At the same time, Vernimmen published his book Finance d'entreprise in French. The book went through twelve editions over twenty-four years. Pascal Quiry and Yann Le Fur, themselves professors of finance at HEC and investment bankers, are today continuing the work begun by Pierre Vernimmen. Vernimmen's book is a management manual that covers corporate finance. It begins with the analysis of accounting data and market techniques, progressing to an examination of financial decisions.

Finance d'entreprise is an educational tool written by Vernimmen. Each chapter of the book is followed by a summary, questions and exercises updated with their corrections as well as a bibliography. The book has been translated into English under the title "Corporate Finance - theory & practice" by John Wiley & Sons. It is co-signed with Pascal Quiry, Yann Le Fur, Maurizio Dallocchio & Antonio Salvi. A website is linked to the book. In addition to the monthly letters, the site offers graphics, statistics, exercise answers and a glossary.

== Books ==
- Finance d'entreprise - Pascal Quiry, Yann Le Fur (Dalloz, 2015)

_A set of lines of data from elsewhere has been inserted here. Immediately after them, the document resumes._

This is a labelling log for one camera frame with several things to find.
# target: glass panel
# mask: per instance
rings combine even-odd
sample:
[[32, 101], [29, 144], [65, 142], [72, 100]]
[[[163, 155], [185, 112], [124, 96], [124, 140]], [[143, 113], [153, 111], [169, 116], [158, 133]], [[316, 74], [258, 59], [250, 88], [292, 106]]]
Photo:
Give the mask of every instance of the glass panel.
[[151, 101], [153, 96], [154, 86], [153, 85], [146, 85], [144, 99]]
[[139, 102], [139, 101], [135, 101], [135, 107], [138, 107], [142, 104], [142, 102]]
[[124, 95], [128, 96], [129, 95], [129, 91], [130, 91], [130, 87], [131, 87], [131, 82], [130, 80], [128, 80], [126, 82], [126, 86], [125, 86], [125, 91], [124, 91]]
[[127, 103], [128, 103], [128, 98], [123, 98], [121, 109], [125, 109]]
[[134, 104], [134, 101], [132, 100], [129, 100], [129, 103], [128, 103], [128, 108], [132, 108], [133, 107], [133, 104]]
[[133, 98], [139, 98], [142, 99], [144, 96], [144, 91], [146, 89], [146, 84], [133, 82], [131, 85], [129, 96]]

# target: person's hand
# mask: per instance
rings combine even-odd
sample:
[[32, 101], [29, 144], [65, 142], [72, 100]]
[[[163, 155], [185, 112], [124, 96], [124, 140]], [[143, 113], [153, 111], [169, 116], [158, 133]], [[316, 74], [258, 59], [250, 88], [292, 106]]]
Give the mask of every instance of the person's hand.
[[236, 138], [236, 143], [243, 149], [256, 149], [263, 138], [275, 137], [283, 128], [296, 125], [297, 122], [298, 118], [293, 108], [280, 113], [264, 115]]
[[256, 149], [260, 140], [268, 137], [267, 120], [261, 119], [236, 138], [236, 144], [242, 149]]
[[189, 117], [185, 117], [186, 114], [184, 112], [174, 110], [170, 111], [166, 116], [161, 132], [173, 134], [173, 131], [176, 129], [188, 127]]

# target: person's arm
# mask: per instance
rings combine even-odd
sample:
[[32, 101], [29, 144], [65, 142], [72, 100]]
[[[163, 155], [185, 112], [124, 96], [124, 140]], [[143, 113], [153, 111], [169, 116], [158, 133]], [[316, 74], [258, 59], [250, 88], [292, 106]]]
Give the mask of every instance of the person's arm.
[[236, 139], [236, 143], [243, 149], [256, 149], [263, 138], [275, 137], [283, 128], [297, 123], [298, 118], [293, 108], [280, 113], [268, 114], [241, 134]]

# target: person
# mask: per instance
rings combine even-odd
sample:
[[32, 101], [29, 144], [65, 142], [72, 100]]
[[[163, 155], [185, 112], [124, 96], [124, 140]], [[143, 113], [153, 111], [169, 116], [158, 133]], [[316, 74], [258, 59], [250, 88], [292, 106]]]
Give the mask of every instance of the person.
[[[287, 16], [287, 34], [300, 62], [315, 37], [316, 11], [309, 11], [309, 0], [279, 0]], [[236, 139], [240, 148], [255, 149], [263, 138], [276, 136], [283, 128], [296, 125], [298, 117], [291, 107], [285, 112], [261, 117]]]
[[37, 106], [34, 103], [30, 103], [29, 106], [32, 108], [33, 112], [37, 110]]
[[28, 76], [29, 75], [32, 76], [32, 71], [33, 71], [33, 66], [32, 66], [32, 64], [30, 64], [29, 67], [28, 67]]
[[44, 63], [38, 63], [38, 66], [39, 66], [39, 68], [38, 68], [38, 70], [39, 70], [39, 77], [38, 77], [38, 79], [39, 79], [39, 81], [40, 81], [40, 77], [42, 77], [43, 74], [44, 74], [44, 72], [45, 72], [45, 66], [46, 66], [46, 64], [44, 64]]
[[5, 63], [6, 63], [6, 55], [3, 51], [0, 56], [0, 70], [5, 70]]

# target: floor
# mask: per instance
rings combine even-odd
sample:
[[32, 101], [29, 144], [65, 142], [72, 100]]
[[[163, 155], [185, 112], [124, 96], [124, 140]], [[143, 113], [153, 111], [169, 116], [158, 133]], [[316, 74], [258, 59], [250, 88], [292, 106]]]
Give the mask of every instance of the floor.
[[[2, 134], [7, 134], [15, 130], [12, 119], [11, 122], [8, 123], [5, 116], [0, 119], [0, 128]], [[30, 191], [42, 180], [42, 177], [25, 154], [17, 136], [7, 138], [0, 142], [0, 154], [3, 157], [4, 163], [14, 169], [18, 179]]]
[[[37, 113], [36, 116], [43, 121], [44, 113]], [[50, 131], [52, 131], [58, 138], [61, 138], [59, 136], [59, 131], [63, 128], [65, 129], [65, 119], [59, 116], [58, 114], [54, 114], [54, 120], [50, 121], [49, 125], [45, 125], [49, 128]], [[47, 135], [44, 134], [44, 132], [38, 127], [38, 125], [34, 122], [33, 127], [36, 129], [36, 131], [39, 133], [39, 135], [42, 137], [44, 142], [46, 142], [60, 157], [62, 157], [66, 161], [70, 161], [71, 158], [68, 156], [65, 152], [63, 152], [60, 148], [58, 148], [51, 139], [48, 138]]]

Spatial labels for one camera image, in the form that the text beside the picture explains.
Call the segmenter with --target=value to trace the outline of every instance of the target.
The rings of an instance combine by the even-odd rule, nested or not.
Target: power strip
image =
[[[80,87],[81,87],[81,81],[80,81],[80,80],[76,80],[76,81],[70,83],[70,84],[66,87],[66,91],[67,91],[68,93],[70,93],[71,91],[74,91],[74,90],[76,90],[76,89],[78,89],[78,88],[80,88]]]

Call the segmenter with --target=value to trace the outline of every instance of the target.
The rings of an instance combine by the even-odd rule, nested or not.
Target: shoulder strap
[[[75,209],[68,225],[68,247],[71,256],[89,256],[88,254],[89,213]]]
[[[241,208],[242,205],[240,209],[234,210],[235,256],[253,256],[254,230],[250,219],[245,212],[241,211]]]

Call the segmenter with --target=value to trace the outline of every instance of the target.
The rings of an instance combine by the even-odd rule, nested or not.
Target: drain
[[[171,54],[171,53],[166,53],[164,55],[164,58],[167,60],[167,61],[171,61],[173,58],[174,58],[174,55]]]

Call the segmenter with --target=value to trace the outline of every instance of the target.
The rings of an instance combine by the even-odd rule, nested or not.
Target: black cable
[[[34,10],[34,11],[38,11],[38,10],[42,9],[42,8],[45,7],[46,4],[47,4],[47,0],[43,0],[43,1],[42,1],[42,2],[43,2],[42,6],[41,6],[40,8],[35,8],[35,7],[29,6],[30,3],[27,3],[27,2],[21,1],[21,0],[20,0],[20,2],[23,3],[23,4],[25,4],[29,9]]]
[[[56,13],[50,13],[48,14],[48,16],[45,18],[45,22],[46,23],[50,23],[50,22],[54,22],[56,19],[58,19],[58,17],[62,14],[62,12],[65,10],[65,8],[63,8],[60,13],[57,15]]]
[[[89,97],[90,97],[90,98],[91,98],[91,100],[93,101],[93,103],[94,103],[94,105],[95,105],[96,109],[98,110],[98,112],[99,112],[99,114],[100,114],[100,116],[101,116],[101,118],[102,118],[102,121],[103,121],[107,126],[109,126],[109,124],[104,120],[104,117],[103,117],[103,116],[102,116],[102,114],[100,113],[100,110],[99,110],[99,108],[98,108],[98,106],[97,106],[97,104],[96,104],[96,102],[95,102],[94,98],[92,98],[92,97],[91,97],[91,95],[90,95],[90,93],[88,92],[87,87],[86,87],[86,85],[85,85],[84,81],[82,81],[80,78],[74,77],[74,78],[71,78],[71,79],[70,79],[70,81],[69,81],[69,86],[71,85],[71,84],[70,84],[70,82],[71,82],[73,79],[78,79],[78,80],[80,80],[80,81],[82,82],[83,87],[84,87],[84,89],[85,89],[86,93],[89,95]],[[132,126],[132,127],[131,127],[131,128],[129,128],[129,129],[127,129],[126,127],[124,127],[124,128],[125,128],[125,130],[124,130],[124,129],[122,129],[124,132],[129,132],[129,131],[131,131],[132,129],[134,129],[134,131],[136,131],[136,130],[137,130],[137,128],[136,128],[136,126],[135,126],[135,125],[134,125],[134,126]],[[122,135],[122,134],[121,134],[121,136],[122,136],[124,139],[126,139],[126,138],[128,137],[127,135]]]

- Corporate Finance : theory & practice - Pierre Vernimmen, Pascal Quiry, Yann Le Fur, Maurizio Dallocchio, Antonio Salvi (John Wiley & Sons, 2014 4th. edition)
- Finance d'entreprise : Analyse et gestion - Pierre Vernimmen (Dalloz, 1988)
- Gestion et politiques de la banque - Pierre Vernimmen (Dalloz, 1981)
- Finance d'entreprise, logique et politique - Pierre Vernimmen (Dalloz, 1976)
- Gestion bancaire : nouvelles méthodes et pratiques - Michel Schlosser, Pierre Vernimmen (Dalloz, 1974).
- Validité de la méthode des ratios - Edward Altman, Michel Margaine, Michel Schlosser, Pierre Vernimmen (CESA, 1974).
- Secteur bancaire - André Boisard, Pierre Vernimmen, Henri Proglio, René Proglio (Editions Dafsa, 1972)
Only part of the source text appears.